From the first line of the data below, repeat each line exactly until you reach the line with "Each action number"; include that line too.

╭─ Provided data

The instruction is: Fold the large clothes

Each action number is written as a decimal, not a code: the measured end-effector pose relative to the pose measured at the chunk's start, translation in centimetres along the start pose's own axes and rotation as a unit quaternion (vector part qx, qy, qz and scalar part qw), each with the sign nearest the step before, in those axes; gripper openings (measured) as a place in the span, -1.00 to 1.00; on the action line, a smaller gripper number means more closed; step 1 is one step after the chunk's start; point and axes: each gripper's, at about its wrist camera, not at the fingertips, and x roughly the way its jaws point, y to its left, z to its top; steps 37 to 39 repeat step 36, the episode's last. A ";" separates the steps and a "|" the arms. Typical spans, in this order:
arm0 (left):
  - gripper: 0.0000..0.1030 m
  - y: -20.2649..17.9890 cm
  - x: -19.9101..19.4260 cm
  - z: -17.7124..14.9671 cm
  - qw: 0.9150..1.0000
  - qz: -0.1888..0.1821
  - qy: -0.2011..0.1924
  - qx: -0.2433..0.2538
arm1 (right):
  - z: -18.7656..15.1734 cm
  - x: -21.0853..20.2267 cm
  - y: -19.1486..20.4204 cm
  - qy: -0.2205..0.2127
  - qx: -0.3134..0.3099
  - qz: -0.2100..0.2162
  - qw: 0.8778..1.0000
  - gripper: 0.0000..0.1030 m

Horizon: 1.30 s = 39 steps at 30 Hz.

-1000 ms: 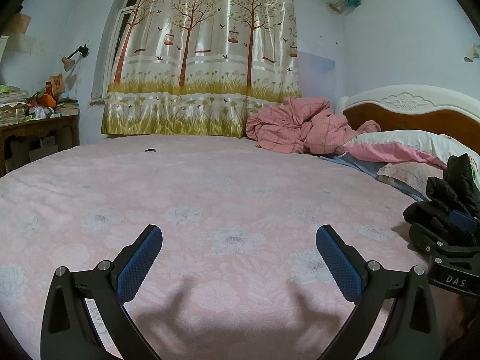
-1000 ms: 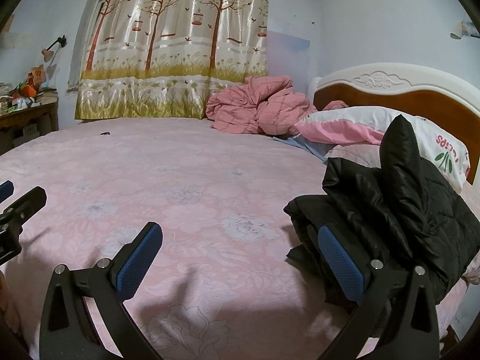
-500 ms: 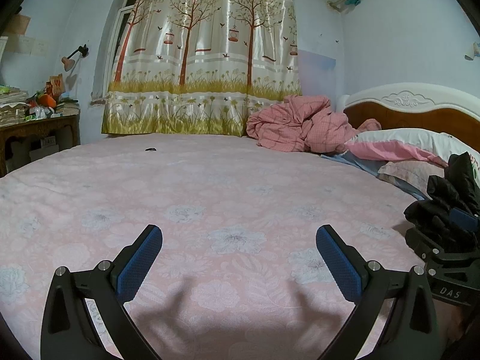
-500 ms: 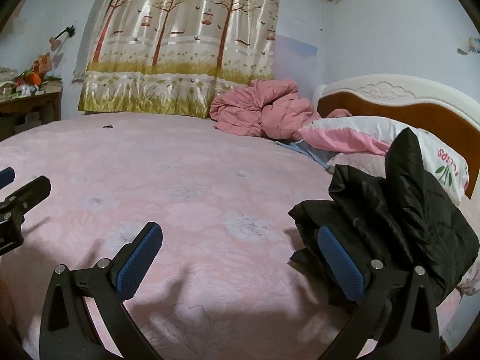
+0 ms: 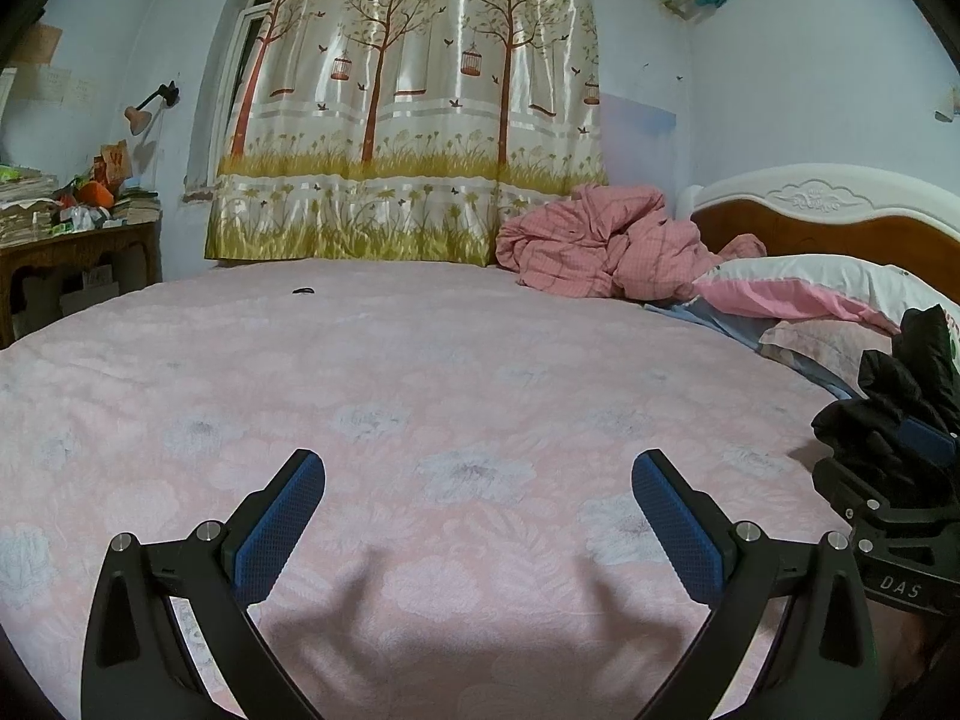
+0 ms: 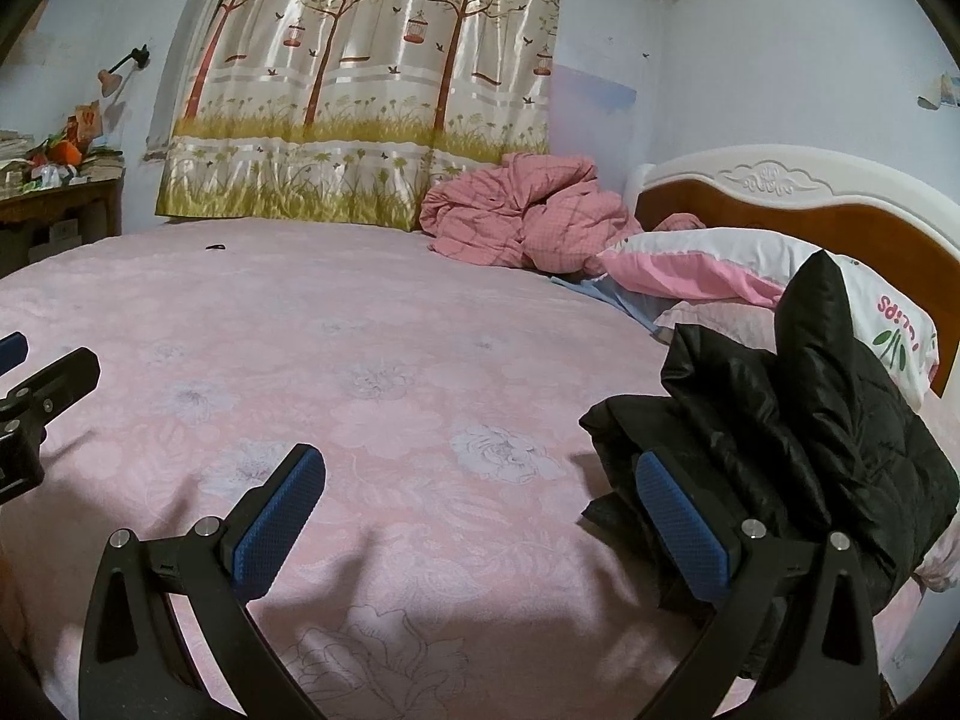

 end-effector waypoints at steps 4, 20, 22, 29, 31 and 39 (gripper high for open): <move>1.00 0.1 0.0 -0.2 1.000 0.000 -0.001 0.001 | 0.0 0.0 0.0 0.000 -0.001 0.000 1.000 1.00; 1.00 0.2 0.0 -0.1 1.000 -0.001 0.000 0.001 | 0.1 -0.1 0.0 0.000 -0.001 0.000 1.000 1.00; 1.00 0.3 0.1 0.1 1.000 -0.001 0.000 0.001 | 0.1 0.0 0.0 0.000 -0.001 0.000 1.000 1.00; 1.00 0.3 0.0 0.1 1.000 -0.001 0.001 0.002 | 0.1 -0.1 0.0 0.001 -0.001 0.000 1.000 1.00; 1.00 0.3 0.0 0.1 1.000 -0.001 0.002 0.002 | 0.1 -0.1 0.1 0.001 -0.002 -0.001 1.000 1.00; 1.00 0.4 0.0 0.1 1.000 -0.001 0.001 0.002 | 0.2 -0.1 0.1 0.001 -0.004 0.000 1.000 1.00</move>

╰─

__Answer for the task__:
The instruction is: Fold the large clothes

Each action number is written as a decimal, not a code: the measured end-effector pose relative to the pose measured at the chunk's start, translation in centimetres along the start pose's own axes and rotation as a unit quaternion (vector part qx, qy, qz and scalar part qw), each with the sign nearest the step before, in those axes; gripper openings (measured) as a place in the span, -1.00 to 1.00; on the action line, a smaller gripper number means more closed; step 1 is one step after the chunk's start; point and axes: each gripper's, at about its wrist camera, not at the fingertips, and x roughly the way its jaws point, y to its left, z to its top; steps 37 to 39 repeat step 36, the episode's last. A ";" separates the steps and a "|" the arms. Typical spans, in this order:

The output above is complete.